I found that phase to phase I had 240 V but from A to neutral I had 170 and from B to neutral I had about 70. When I shut everything off it balanced out with 120 on each phase to neutral. Then I turned the branch circuits on one at a time and each time the voltage was imbalanced. I would turn the breaker back off and the balance would return. When I was done, there were four single pole circuits that had to stay off in order for the voltage to stay balanced.
When I encounter this I leave the main breaker off and call the utility as the over voltage could fry equipment, its not really safe to leave anything on.
Side note I have seen the under voltage make all the GFCI's and AFCI's in a house trip and people think they have a breaker issue when its a really a utility problem.
Does it make sense to think that it was one neutral connection at the transformer causing the issue?
Yes, utilities use the cheapest wire that will still do the job so it often is the culprit.
 
Georgia Power has a lot of underground neutrals fail, don’t know if it was bad installs or cheap wire.
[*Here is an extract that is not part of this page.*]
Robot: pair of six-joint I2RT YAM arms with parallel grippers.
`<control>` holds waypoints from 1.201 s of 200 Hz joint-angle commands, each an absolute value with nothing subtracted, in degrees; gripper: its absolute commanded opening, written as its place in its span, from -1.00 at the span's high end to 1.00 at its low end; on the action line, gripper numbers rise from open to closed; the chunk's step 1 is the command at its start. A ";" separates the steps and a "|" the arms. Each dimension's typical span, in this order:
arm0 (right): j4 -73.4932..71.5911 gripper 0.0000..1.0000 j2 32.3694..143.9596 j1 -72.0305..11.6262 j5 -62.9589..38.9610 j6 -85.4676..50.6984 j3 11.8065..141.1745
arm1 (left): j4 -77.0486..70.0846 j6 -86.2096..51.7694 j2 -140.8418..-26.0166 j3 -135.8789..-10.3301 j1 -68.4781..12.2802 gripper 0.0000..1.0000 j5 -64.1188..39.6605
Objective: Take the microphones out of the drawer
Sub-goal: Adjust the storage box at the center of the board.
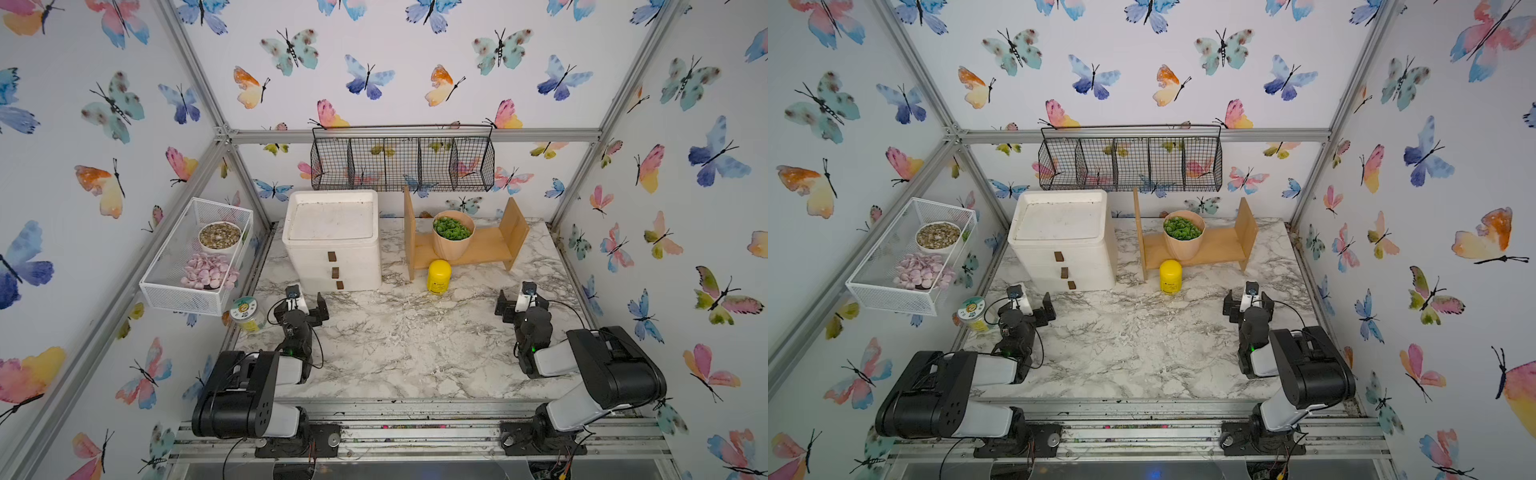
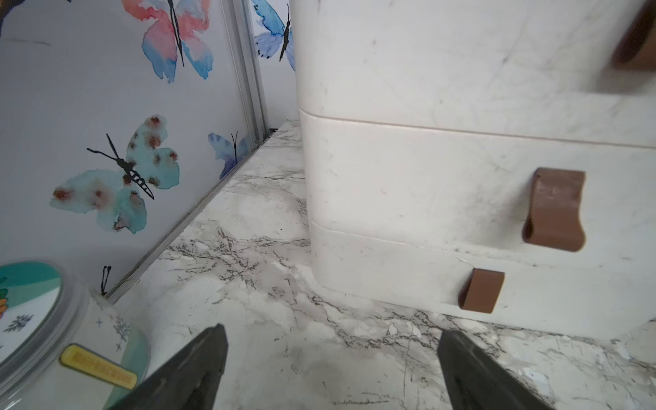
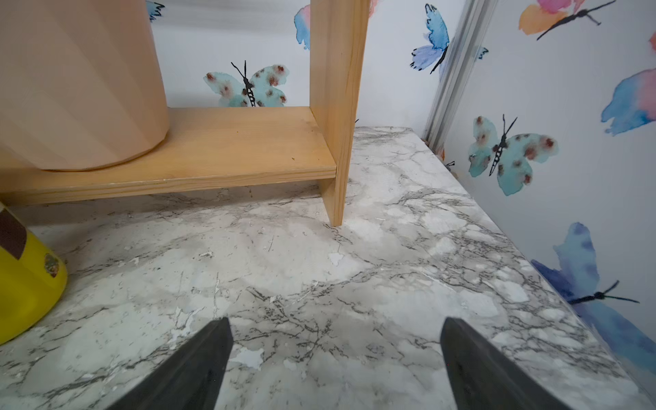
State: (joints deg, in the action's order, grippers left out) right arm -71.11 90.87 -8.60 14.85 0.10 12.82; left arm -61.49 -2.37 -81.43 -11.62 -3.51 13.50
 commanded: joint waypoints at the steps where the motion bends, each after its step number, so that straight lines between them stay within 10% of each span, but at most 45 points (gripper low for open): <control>1: -70.57 -0.97 90.53 -8.35 15.12 -0.44 13.81 | -61.88 -2.28 -80.56 -11.70 -3.78 -0.97 11.51; 158: -73.42 -0.97 88.94 -8.35 16.47 -0.08 12.46 | -61.90 -2.57 -79.21 -11.58 -3.79 -0.97 12.96; 240: -35.53 -0.97 62.50 -8.35 27.51 -8.26 23.24 | -15.42 -15.98 -51.30 -22.11 -4.85 -0.97 23.64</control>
Up here with the EMC’s, it’s usually bad connections at the transformer, or meter.
 
I'd kill the main breaker right away. The way the 'customer service' works now I have the customer call and report a 'power outage' and thats it. Do whatever you need to do to get a lineman out there.
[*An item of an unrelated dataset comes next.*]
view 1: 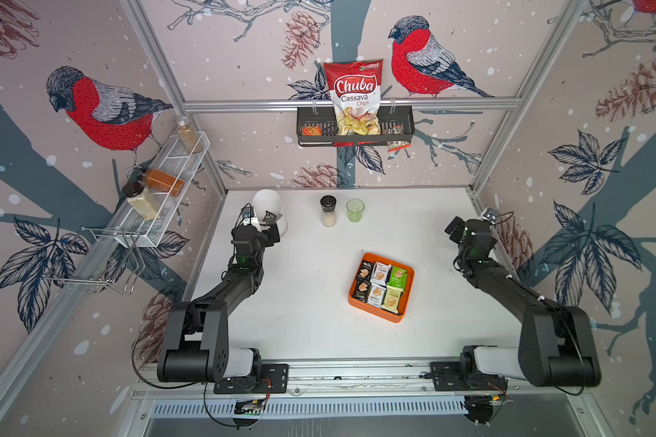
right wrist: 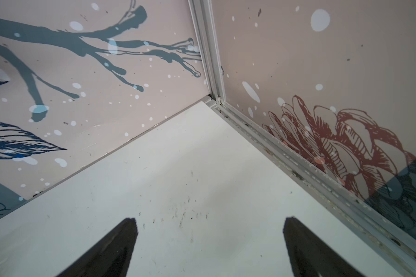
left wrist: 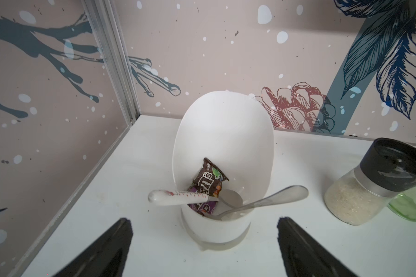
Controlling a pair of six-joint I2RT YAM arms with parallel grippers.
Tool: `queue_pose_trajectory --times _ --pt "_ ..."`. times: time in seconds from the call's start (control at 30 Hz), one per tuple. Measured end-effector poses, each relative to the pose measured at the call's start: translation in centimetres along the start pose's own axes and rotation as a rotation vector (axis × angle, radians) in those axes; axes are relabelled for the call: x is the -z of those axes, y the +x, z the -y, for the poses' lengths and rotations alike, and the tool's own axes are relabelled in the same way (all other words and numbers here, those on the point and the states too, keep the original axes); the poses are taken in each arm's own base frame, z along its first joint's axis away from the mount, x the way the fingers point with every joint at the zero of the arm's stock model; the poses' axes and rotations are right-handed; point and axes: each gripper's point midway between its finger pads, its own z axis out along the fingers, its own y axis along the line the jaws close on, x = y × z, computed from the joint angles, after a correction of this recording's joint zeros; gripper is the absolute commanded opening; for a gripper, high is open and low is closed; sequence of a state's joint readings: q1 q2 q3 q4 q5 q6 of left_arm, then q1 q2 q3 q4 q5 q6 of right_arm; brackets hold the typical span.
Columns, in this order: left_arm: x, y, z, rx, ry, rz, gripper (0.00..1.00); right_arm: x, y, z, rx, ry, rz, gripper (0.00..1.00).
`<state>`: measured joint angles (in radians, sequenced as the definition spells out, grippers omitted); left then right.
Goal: Take the cookies out of the storage box
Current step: Move the storage box to the center of the board.
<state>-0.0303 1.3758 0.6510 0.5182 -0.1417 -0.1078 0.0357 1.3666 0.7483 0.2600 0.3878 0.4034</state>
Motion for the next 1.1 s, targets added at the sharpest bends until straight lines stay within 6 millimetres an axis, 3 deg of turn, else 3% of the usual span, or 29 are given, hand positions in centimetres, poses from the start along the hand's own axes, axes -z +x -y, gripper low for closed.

Leave the power off until you get your POCO out there and work with your local lineman, I got to know a local POCO guy here due to dealing with this kinda 'service work'.
He said they often use the old cheap alloy's of AL wire that the NEC no longer allows, in sizes the NEC would never allow, he tests service laterals with a funny device that looks to be a suitcase of hairdryers I wish I had a photo of it it looks custom made, all the testing is done with the meter out and the main off.
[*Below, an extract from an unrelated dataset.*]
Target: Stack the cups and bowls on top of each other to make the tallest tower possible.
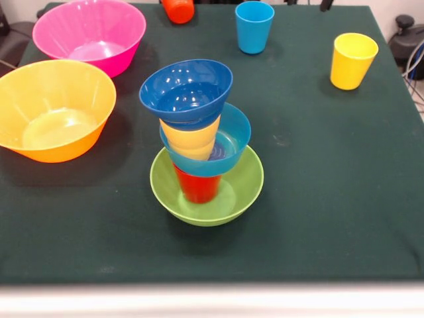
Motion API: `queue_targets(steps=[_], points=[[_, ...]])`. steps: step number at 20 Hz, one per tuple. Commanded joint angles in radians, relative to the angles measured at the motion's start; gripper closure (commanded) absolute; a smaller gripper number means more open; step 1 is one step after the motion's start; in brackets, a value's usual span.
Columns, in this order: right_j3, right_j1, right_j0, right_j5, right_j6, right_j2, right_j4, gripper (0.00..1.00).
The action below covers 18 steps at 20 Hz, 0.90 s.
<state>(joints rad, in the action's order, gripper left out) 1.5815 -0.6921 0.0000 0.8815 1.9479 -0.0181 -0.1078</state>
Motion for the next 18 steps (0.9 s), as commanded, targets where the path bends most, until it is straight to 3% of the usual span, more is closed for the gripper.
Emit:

He also has a really nice expensive crimp tool and a new crimp usually fixes it.
 
You need to be onsite when the POCO comes. My experience is they will come and do a quick survey and declare all is good. Make them pull the meter so you can check the connections, then have them physically check their connections from meter to transformer.
I had a few where they came with no one there and declared all was well. They did this a couple of times until I was called in. I waited on them to come and made them pull the meter, and do all their checks. They found a splice point in the underground had failed.

Moral of the story, don't take POCO's word for it unless you are there!
 
He said they often use the old cheap alloy's of AL wire that the NEC no longer allows, in sizes the NEC would never allow,
Most POCO's do still use aluminum alloys that pre date the AA8000 series that NEC requires. NEC doesn't apply to them, many those connections are still good if done properly and particularly if using high pressure crimped devices. Ampacity of a conductor is different out in free air or underground where ambient usually won't get very high than it is for typical indoor installations. If something out on the pole burns up it isn't seen as being as much of a threat as if you have similar circumstance within a building, so they do have some different practices than what NEC requires because of this kind of thing as well.
 
More than once I've had to tell the POCO guys to check the voltages with the main breaker ON.

Years ago, a customer had open-neutral syndrome, and the POCO swore I was wrong . . . until I told them to go back back and test it with the main breaker on. :rolleyes:

They repaired the underground break (aluminum oxide about 2' long) the same day.